Antes de elaborar a portaria, o Exército realizou consulta pública para discutir o assunto. Grupos e entidades, como clubes de tiros e lojas de armas, fizeram campanhas para que seus membros endossassem o fim da fiscalização. Em texto que circulou nessas entidades, o argumento usado era que os armamentos importados “já se submeteram a procedimentos externos de avaliação” e que há poucas empresas no mercado nacional, “sendo necessário arejar com equipamentos importados quer para a manutenção da soberania nacional, quer para o atendimento da demanda interna”.

Entre os grupos que endossam a liberação está o Movimento Proarmas, o grupo mais representativo dos colecionadores de armas, atiradores e caçadores (CACs). Nas redes sociais, candidatos nas eleições de outubro apoiados pelo grupo convocaram seguidores para opinar na consulta pública promovida pelo Exército. “Eu vou ensinar os senhores a responder”, afirmou Cesar Mello (PP), que disputa vaga de deputado estadual no Paraná.

O movimento coincide também com o esvaziando da indústria nacional de armas. A reportagem do Estadão cita que a Indústria de Material Bélico do Brasil (Imbel), subordinada ao Exército, tem sofrido com redução de repasses. O orçamento deste ano é de R$ 209,2 milhões, o menor em valores absolutos desde 2008. Além disso, a indústria nacional não recebeu nem um real do chamado orçamento secreto, que financia emendas da base aliada do governo sem respeitar o princípio da transparência.

Procurado, o Exército admitiu à reportagem a existência da minuta, mas sustentou que ela não afrouxa o controle sobre armas importadas. “Também terão de comprovar a sua avaliação, segundo critérios previstos em normas de ampla aceitação internacional”, informou em nota. Os militares não comentaram sobre o impacto da medida na indústria nacional.

Afrouxamento do controle de armas alimenta sanha armamentista do governo. Número de clubes de tiro e armas dispararam sob Bolsonaro

O afrouxamento das regras coincide com a sanha armamentista do presidente Jair Bolsonaro, que, desde a primeira campanha à Presidência, tinha como bandeira armar o país. A tática tem dado certo. Dados do próprio Exército, divulgados recentemente, mostram que há em operação no Brasil 2.061 clubes de tiro. Quase metade deles (1.066) foi aberta de janeiro de 2019 a maio de 2022, ou seja, ao longo do governo Bolsonaro.

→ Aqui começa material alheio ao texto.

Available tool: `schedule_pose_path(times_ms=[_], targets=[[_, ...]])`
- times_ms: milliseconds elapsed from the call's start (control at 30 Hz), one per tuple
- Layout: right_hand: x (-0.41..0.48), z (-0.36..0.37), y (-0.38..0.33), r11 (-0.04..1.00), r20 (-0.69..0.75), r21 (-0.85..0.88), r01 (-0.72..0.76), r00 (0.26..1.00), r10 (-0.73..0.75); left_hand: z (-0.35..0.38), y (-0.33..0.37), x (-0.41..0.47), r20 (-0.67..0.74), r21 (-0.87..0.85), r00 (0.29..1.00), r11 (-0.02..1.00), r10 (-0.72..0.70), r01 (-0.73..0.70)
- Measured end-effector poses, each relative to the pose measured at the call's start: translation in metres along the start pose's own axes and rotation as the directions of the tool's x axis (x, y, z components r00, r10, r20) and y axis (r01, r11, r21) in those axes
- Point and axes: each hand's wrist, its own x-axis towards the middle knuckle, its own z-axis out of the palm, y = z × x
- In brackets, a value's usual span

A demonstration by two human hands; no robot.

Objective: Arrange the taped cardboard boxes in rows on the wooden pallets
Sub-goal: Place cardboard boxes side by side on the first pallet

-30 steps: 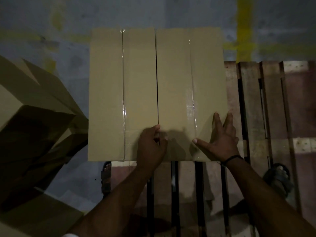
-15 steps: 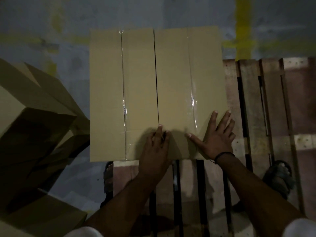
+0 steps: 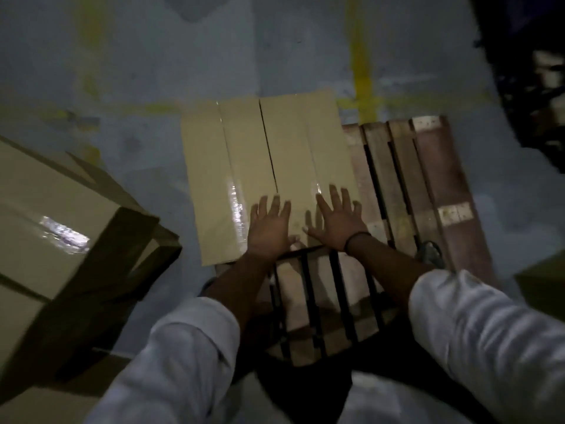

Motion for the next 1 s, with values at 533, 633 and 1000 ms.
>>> schedule_pose_path(times_ms=[533, 633, 1000], targets=[[-0.19, -0.096, -0.194, 0.998, -0.292, 0.049, 0.03, 0.956, -0.014, -0.164, -0.111, -0.224, -0.172, -0.181, 0.973, 0.976, -0.152, 0.121], [-0.211, -0.086, -0.207, 0.995, -0.299, 0.044, 0.092, 0.951, -0.075, -0.154, -0.114, -0.266, -0.189, -0.197, 0.955, 0.961, -0.23, 0.193], [-0.367, 0.011, -0.185, 0.927, -0.427, 0.105, 0.359, 0.859, -0.284, -0.092, -0.014, -0.443, -0.366, -0.268, 0.858, 0.923, -0.361, 0.274]])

Para efeito de comparação, de 2003 a 2018, o Exército liberou o funcionamento de 70 clubes de tiro no país. Os estados com o maior número de clubes de tiro são Santa Catarina, com 30,57 por milhão de habitantes, e Rondônia, com 29,44 por milhão de habitantes.

Além dos clubes de tiro, o número de armas em circulação no país também subiu. O número de licenças para armas de fogo subiu 473,6%, de 2018 a 2022, conforme dados do Anuário de Segurança Pública, divulgado em junho passado. No período, o número de registros subiu de 117.467 para 673.818 até 1º de junho de 2022.

Importante ressaltar que, ao contrário do que disse o presidente, de que permitir ao cidadão armar-se para proteger-se, não reduziu a violência no país, pelo contrário. A população negra e periférica continua sendo a principal vítima da violência e morte por arma de fogo.

Além disso, no debate do domingo na TV Bandeirantes, o presidenciável pelo PDT, Ciro Gomes, lembrou que o próprio Bolsonaro, durante um assalto, teve a sua arma roubada.

À época, Bolsonaro era deputado federal (o assalto ocorreu em 1995), e os criminosos levaram a moto e uma pistola, uma Glock 380, do atual presidente. O então capitão da reserva, com 40 anos, declarou à imprensa sobre o assalto: “Mesmo armado me senti indefeso”.